Chapter Text
(Music: Lost - Crim3s & Open again - Thom Yorke)
The first time you saw it, you were smoking. No one cared about the fumes inside. It was your house, after all. They were lucky to be staying in it.
The knocks on the door were heavy. Heavier than any one person should be able to make. You stood up, slowly. Cigarette forgotten, still smouldering in the ash tray. You reached for the rifle—more habit than decision at this point, and looked out the door.
It wasn’t like anything you’d seen before. The other ones, the ones you shot when their eyes looked wrong, or their teeth were too pearly…they at least tried to blend in. To look human. To lie and worm their way into the home so they could eventually kill you. But this thing wasn’t even trying to hide it.
It looked emaciated. Like some kind of cheap halloween decoration that kids would’ve laughed at, months ago. But now, you knew that smile was real. That wasn’t a person. It stood hunched on your doorstep, and maybe it knocked like it knew what a person fucking did, but it was over seven feet tall.
“Howdy,” it said, not dropping that wide grin for a moment. Its cadence was all wrong.
You pulled the bolt back slowly, making sure the both of you heard the telltale click. This thing was getting a bullet right to the face if it tried anything.
The visitor outside cocked its head a bit, grin pulling even wider if it was possible. It was all milky, almost dead skin, pure white in the night that swathed the outside world.

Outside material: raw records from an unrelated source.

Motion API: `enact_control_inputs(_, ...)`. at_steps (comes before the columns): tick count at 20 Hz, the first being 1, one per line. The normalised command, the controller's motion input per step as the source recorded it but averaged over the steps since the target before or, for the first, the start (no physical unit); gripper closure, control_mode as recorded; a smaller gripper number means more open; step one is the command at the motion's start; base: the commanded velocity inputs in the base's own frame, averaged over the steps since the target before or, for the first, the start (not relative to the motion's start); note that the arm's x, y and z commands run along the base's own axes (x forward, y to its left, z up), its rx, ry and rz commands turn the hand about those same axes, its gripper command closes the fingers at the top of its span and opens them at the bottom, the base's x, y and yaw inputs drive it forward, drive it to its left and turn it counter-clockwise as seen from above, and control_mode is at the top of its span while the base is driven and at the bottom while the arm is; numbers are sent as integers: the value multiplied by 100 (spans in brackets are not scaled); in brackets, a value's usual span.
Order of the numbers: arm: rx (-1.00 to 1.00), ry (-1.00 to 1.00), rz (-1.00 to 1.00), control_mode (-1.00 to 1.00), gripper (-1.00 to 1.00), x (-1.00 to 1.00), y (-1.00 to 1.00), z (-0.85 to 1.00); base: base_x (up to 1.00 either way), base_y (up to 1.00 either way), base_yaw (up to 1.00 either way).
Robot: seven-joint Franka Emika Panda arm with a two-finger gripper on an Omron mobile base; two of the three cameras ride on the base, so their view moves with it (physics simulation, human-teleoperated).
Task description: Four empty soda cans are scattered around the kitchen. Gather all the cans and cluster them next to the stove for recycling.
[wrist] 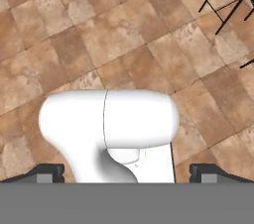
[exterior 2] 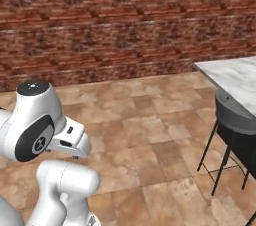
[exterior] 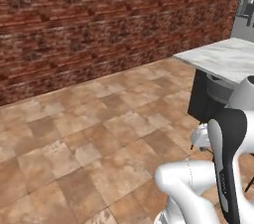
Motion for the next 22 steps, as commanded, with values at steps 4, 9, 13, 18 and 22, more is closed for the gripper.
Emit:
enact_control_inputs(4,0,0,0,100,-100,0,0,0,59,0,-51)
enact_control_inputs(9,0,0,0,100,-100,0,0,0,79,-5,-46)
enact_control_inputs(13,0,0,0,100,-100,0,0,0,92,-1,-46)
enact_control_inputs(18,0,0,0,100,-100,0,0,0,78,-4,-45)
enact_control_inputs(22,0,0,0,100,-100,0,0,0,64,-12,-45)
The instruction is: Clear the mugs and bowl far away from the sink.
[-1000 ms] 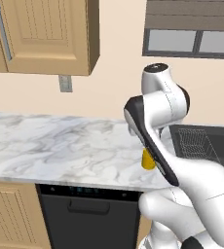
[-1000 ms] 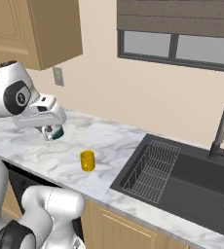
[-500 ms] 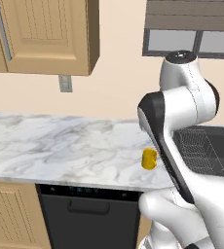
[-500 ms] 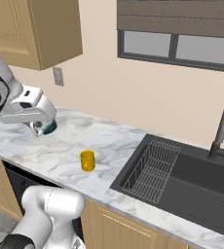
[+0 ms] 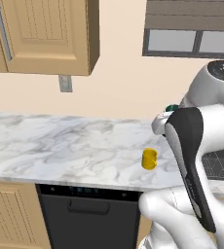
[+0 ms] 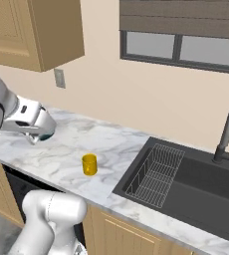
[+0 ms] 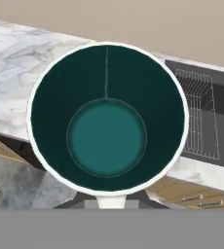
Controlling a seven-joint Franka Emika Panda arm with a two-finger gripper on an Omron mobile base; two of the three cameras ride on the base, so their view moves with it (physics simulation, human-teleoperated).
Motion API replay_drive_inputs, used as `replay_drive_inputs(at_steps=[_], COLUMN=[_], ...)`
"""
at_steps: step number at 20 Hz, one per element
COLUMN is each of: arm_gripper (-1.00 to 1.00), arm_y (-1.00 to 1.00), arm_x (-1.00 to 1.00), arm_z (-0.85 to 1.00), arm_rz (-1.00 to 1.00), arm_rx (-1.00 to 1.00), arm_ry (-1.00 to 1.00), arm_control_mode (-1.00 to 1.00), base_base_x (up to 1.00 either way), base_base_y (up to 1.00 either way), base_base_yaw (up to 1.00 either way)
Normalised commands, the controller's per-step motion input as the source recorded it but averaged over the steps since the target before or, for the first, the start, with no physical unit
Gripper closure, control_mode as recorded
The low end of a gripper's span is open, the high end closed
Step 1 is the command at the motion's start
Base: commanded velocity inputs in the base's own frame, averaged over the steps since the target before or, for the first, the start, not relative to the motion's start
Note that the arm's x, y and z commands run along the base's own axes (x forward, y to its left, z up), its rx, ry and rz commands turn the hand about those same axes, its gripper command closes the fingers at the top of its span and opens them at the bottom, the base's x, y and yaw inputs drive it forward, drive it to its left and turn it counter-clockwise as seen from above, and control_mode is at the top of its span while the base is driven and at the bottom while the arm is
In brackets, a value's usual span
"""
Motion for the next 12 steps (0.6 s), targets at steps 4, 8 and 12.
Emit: replay_drive_inputs(at_steps=[4, 8, 12], arm_gripper=[1.00, 1.00, 1.00], arm_y=[0.07, 0.00, 0.00], arm_x=[-0.50, 0.00, 0.00], arm_z=[0.38, 0.00, 0.00], arm_rz=[0.01, 0.00, 0.00], arm_rx=[-0.02, 0.00, 0.00], arm_ry=[-0.24, 0.00, 0.00], arm_control_mode=[-1.00, 1.00, 1.00], base_base_x=[0.00, -0.50, -0.21], base_base_y=[0.00, 0.19, 0.38], base_base_yaw=[0.00, 0.35, 0.68])
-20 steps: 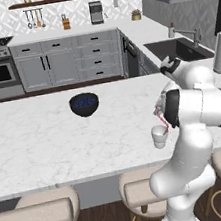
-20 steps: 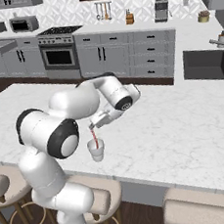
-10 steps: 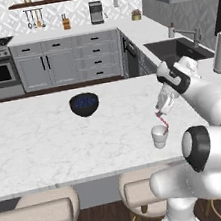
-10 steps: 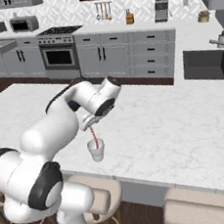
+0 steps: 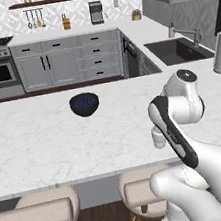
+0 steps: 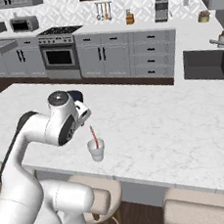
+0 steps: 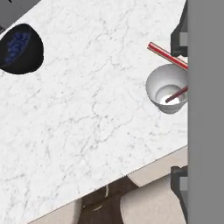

It was death in a package that suited death—pure, but stained with the dirt of graves long since dug up. The blood of old kills staining its fingers, stuck under its nails. You stared at it for a long moment.
“What do you want?”
It shuffled a bit closer to the door, craning its neck down to look through the peephole better. “Nice house you got here,” It said in that odd, mimicking tone. Like it knew what it was supposed to say, but only from a life long ago. “I like it.” It continued, eerily still.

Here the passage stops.